Stoddert, Benjamin
$250.00
1807 ALS from the former (and 1st) Navy Secretary on his own tangled finances and investments, mentions possible war with France
Description
Autograph ID: 6605
Condition: Very good, usual folds
Description: “(1751-1813) Pennsylvania cavalry captain, Secretary to the Continental Board of War during the War of Independence. In 1781, he married the daughter of a Maryland merchant and went into business in George Town, Maryland (later, Georgetown, District of Columbia). President Washington asked him to purchase key parcels of land for the national capital before a formal decision to establish the federal city drove up prices, and Stoddert transferred parcels to the government. During the 1790s, he helped found the Bank of Columbia to handle purchases of land in the District of Columbia for the federal government. In May 1798, President Adams appointed Stoddert, a loyal Federalist, to oversee the new Navy Department. As 1st Secretary of the Navy 1798-March 31, 1801, he dealt with an undeclared naval war with France (“the Quasi-War). He realized the infant Navy possessed too few warships to protect a far-flung merchant marine and that the best way to defeat the French campaign against US shipping was by offensive operations in the Caribbean, where most French cruisers were based. Under his leadership, the Navy acquitted itself well and stopped depredations by French ships against American commerce. He established the first 6 navy yards and urged building 12 ships of the line. Congress initially approved construction of 6 such ships, but following the peace accord with France, eliminated ships of the line and reduced the officer corps. His last years saw a decline in his fortunes: Stoddert lost heavily in land speculation, Georgetown declined as a commercial center, and the Embargo and War of 1812 halted US overseas trade.

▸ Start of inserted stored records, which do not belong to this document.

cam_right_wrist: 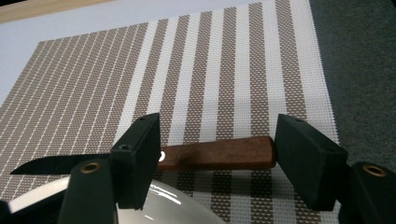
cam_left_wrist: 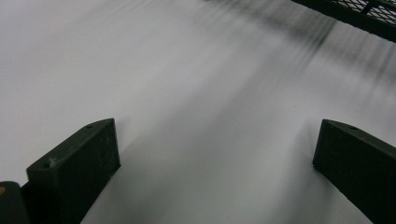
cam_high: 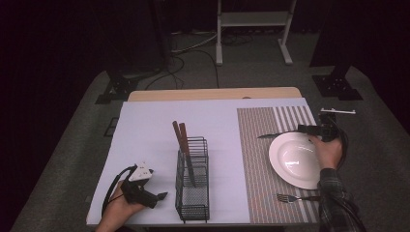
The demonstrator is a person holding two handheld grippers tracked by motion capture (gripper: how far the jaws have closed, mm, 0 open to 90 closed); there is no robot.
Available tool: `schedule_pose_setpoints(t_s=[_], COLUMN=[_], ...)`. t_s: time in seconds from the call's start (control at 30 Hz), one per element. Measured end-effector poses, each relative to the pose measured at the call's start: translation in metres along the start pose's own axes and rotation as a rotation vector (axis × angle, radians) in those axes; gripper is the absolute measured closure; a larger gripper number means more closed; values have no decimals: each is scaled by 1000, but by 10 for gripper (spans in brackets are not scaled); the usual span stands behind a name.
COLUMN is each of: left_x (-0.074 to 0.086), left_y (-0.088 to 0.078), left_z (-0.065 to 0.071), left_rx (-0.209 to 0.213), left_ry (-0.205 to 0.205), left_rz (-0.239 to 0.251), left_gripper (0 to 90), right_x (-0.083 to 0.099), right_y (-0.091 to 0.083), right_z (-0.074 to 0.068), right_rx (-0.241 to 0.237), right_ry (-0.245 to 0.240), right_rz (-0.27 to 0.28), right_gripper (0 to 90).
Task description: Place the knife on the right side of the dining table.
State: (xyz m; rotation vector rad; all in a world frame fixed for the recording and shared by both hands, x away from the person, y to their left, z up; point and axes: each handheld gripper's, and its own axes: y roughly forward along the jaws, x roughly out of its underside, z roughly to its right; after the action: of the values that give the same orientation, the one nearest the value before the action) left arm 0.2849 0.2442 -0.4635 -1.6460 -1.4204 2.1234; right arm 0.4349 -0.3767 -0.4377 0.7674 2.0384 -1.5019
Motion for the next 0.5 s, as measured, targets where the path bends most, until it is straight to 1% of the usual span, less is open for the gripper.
schedule_pose_setpoints(t_s=[0.03,0.1,0.23,0.3,0.37,0.5], left_x=[0,0,0,0,0,0], left_y=[0,0,0,0,0,0], left_z=[0,0,0,0,0,0], left_rx=[0,0,0,0,0,0], left_ry=[0,0,0,0,0,0], left_rz=[0,0,0,0,0,0], left_gripper=[0,0,0,0,0,0], right_x=[0,0,0,0,1,1], right_y=[0,0,-1,-3,-5,-10], right_z=[0,1,0,0,-1,-7], right_rx=[8,3,7,8,4,-13], right_ry=[4,9,4,2,1,-20], right_rz=[0,5,10,35,45,71], right_gripper=[310,314,313,313,311,291])
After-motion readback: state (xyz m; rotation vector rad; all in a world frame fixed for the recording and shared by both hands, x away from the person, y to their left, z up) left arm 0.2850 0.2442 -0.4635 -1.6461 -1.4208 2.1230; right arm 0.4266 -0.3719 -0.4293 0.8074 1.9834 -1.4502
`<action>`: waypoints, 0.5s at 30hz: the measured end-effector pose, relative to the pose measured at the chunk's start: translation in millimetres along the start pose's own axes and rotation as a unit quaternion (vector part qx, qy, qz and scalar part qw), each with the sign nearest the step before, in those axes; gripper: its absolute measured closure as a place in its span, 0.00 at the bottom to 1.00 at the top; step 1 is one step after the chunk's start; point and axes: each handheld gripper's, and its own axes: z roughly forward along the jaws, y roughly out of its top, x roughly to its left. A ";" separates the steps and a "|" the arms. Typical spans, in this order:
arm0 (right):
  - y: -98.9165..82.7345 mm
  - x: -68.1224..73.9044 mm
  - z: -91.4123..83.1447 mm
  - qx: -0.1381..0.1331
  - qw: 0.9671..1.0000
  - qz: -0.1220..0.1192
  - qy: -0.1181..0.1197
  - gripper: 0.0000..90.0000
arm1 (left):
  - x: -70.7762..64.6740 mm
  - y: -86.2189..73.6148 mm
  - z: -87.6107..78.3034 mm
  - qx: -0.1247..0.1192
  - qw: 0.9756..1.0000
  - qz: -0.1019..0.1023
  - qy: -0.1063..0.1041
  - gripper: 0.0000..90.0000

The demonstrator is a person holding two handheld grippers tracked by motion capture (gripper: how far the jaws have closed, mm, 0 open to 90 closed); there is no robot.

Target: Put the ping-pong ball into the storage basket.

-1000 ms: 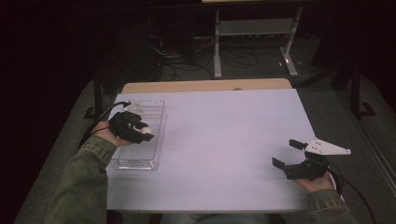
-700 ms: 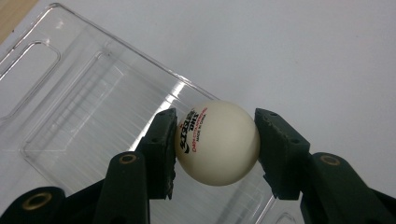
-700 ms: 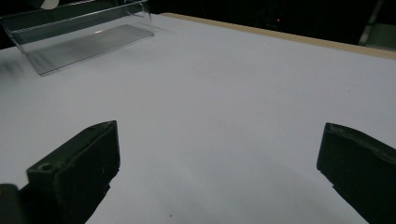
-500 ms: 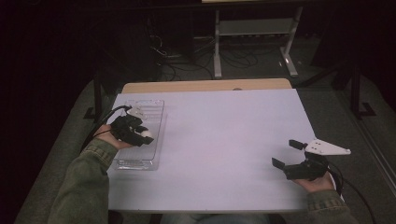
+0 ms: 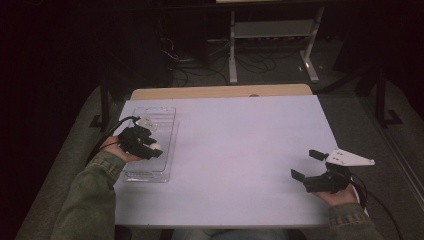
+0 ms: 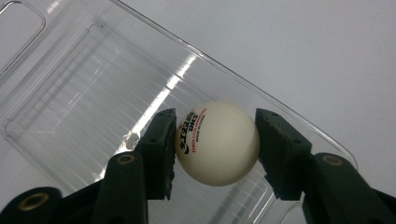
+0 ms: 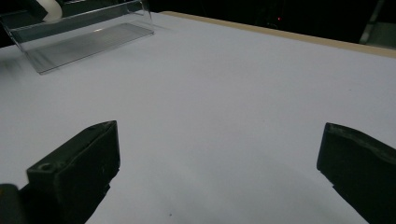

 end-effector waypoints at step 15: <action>0.3 0.8 -0.3 0.000 1.000 0.000 0.000 0.00 | 0.9 -3.6 -18.9 -0.058 0.998 -0.021 -0.003 0.17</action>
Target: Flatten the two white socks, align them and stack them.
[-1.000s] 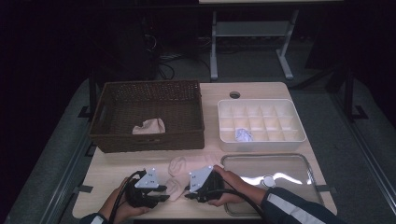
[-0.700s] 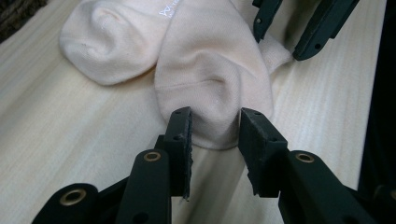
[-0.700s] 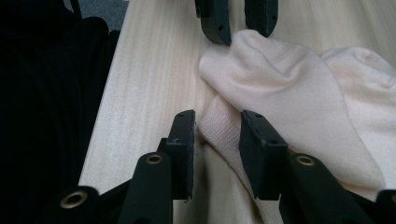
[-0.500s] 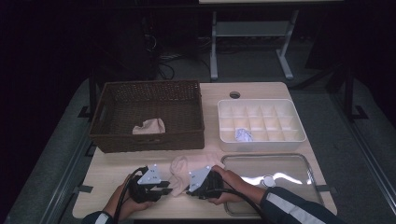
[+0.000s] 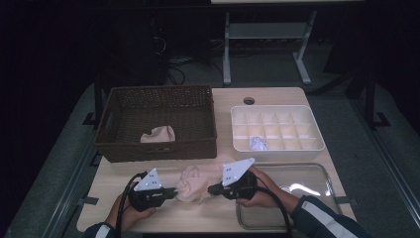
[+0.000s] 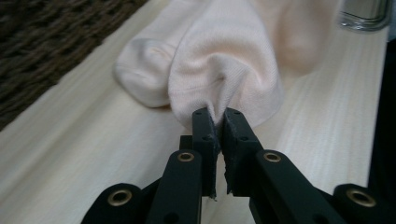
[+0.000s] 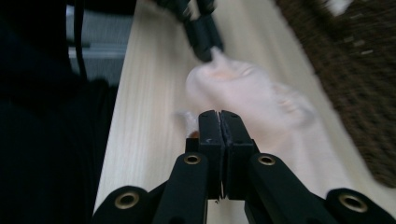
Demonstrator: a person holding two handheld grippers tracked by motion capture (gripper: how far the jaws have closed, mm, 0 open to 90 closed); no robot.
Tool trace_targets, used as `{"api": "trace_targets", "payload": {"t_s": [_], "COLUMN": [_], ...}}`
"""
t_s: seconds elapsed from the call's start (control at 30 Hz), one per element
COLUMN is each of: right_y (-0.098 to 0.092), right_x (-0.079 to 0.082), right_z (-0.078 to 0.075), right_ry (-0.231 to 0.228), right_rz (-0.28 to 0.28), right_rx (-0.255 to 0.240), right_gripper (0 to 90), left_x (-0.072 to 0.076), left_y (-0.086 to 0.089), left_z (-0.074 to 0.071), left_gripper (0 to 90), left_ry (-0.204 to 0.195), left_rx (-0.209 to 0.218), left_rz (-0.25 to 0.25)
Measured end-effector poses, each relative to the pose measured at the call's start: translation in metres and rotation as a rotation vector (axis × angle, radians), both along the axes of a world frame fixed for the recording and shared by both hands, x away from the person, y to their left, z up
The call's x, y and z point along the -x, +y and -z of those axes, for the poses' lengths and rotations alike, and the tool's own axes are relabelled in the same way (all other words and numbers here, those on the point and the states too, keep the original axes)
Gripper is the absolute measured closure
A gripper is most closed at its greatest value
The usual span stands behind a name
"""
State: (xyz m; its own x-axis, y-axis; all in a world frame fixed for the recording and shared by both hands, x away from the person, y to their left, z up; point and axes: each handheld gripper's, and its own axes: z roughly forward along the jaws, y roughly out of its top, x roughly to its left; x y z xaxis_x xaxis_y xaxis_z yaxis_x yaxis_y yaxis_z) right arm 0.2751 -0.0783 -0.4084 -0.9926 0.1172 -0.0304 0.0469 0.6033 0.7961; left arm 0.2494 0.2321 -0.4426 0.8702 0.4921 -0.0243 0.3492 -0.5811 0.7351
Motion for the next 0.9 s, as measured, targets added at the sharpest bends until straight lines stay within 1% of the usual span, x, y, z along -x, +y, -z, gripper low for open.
{"api": "trace_targets", "payload": {"t_s": [0.03, 0.07, 0.1, 0.13, 0.17, 0.2, 0.23, 0.27, 0.3, 0.33, 0.37, 0.43, 0.47, 0.5, 0.53, 0.57, 0.6, 0.63, 0.67, 0.7, 0.73, 0.77, 0.8, 0.83, 0.87, 0.9], "right_y": [-0.002, -0.004, -0.004, -0.007, -0.008, -0.008, -0.009, -0.009, -0.009, -0.009, -0.01, -0.01, -0.01, -0.01, -0.011, -0.011, -0.011, -0.011, -0.011, -0.013, -0.014, -0.015, -0.015, -0.015, -0.015, -0.015], "right_x": [-0.002, -0.005, -0.005, -0.014, -0.017, -0.02, -0.023, -0.024, -0.026, -0.027, -0.028, -0.031, -0.032, -0.033, -0.035, -0.038, -0.039, -0.039, -0.039, -0.039, -0.039, -0.037, -0.035, -0.034, -0.032, -0.031], "right_z": [-0.001, -0.002, -0.002, 0.002, 0.004, 0.006, 0.008, 0.009, 0.01, 0.01, 0.011, 0.013, 0.016, 0.017, 0.019, 0.022, 0.024, 0.026, 0.026, 0.025, 0.023, 0.019, 0.017, 0.015, 0.012, 0.01], "right_ry": [0.023, 0.022, 0.022, 0.068, 0.07, 0.072, 0.081, 0.101, 0.099, 0.105, 0.118, 0.136, 0.121, 0.118, 0.111, 0.116, 0.118, 0.1, 0.068, 0.062, 0.06, 0.052, 0.037, 0.034, 0.024, 0.027], "right_rz": [0.022, 0.046, 0.046, 0.118, 0.14, 0.169, 0.19, 0.214, 0.234, 0.243, 0.248, 0.265, 0.276, 0.283, 0.287, 0.278, 0.285, 0.301, 0.311, 0.309, 0.304, 0.278, 0.271, 0.276, 0.269, 0.263], "right_rx": [-0.016, -0.02, -0.02, -0.029, -0.021, -0.007, -0.006, -0.006, 0.002, 0.002, 0.006, 0.033, 0.058, 0.068, 0.085, 0.11, 0.139, 0.154, 0.169, 0.168, 0.158, 0.133, 0.128, 0.123, 0.106, 0.09], "right_gripper": [87.9, 87.9, 87.9, 87.9, 87.9, 87.9, 87.9, 87.9, 87.9, 87.9, 87.9, 87.6, 87.0, 86.3, 84.5, 80.3, 75.9, 71.6, 70.6, 69.0, 66.6, 66.1, 65.6, 64.6, 64.6, 64.7], "left_x": [-0.001, -0.002, -0.002, -0.003, -0.005, -0.007, -0.008, -0.01, -0.011, -0.012, -0.012, -0.011, -0.011, -0.011, -0.01, -0.01, -0.011, -0.011, -0.011, -0.011, -0.011, -0.011, -0.011, -0.013, -0.014, -0.016], "left_y": [0.001, 0.001, 0.001, 0.002, 0.002, 0.002, 0.002, 0.002, 0.002, 0.003, 0.003, 0.002, 0.002, 0.002, 0.001, 0.0, -0.001, -0.002, -0.003, -0.004, -0.006, -0.01, -0.012, -0.016, -0.019, -0.021], "left_z": [0.0, 0.0, 0.0, 0.001, 0.002, 0.002, 0.003, 0.003, 0.003, 0.004, 0.004, 0.005, 0.005, 0.004, 0.004, 0.004, 0.005, 0.004, 0.004, 0.004, 0.003, 0.004, 0.004, 0.006, 0.008, 0.011], "left_gripper": [83.4, 83.4, 82.8, 82.4, 82.1, 81.7, 81.2, 78.9, 75.3, 71.3, 71.1, 64.6, 61.3, 60.6, 59.1, 56.8, 57.0, 56.6, 55.9, 55.7, 55.9, 55.9, 55.3, 54.6, 54.5, 54.3], "left_ry": [-0.001, 0.0, 0.0, -0.002, -0.006, -0.007, -0.001, -0.006, -0.009, -0.015, -0.021, -0.042, -0.042, -0.043, -0.058, -0.058, -0.058, -0.06, -0.066, -0.067, -0.067, -0.071, -0.073, -0.066, -0.064, -0.06], "left_rx": [0.004, 0.003, 0.003, -0.002, -0.014, -0.016, -0.008, -0.022, -0.028, -0.045, -0.049, -0.066, -0.063, -0.063, -0.075, -0.08, -0.074, -0.076, -0.071, -0.056, -0.043, -0.052, -0.063, -0.069, -0.083, -0.1], "left_rz": [-0.006, -0.01, -0.01, -0.017, -0.025, -0.026, -0.037, -0.043, -0.058, -0.068, -0.067, -0.071, -0.066, -0.056, -0.054, -0.051, -0.043, -0.039, -0.038, -0.024, 0.002, 0.008, 0.017, 0.029, 0.025, 0.02]}}
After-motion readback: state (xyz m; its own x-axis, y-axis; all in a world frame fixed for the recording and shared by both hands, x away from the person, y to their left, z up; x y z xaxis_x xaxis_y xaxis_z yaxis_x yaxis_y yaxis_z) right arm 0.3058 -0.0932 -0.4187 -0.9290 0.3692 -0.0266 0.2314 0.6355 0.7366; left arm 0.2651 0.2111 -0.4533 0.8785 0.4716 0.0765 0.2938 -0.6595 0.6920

10 x 8 ALS “Ben Stoddert” from the former Secretary of the Navy, George Town, December 9 1807 2pp (1 sheet, both sides full), to a business associate (John Templeman). Stoddert bemoans the decline in his business affairs, noting he cannot send his son from home, he is currently “with an excellent teacher of the dead languages”, hopes he is “not suffering” but he cannot “do better by him.” He mentions a possible sale of his tontine investment (“for distant profit”) and believes money will be “unlocked” if there might be war with France or England (“the former of the two, I think more possible, tho neither is probable”) or other causes, the carrying trade is nearly at an end. He mentions possible real estate deals for his Monocacy (Penn.) and Maryland lands, dealings with an Irish tenant farmer as to trees and rail fencing, etc.
Stoddert’s son Richard (“Dick”) was born ca. 1792 and died in 1810. A tontine is an investment plan for raising capital, devised in the 17th century and relatively widespread in the 18th and 19th centuries. It combines features of a group annuity and a lottery. Each subscriber pays an agreed sum into the fund, and thereafter receives an annuity. As members die, their shares devolve to the other participants, and so the value of each annuity increases. On the death of the last member, the scheme is wound up.”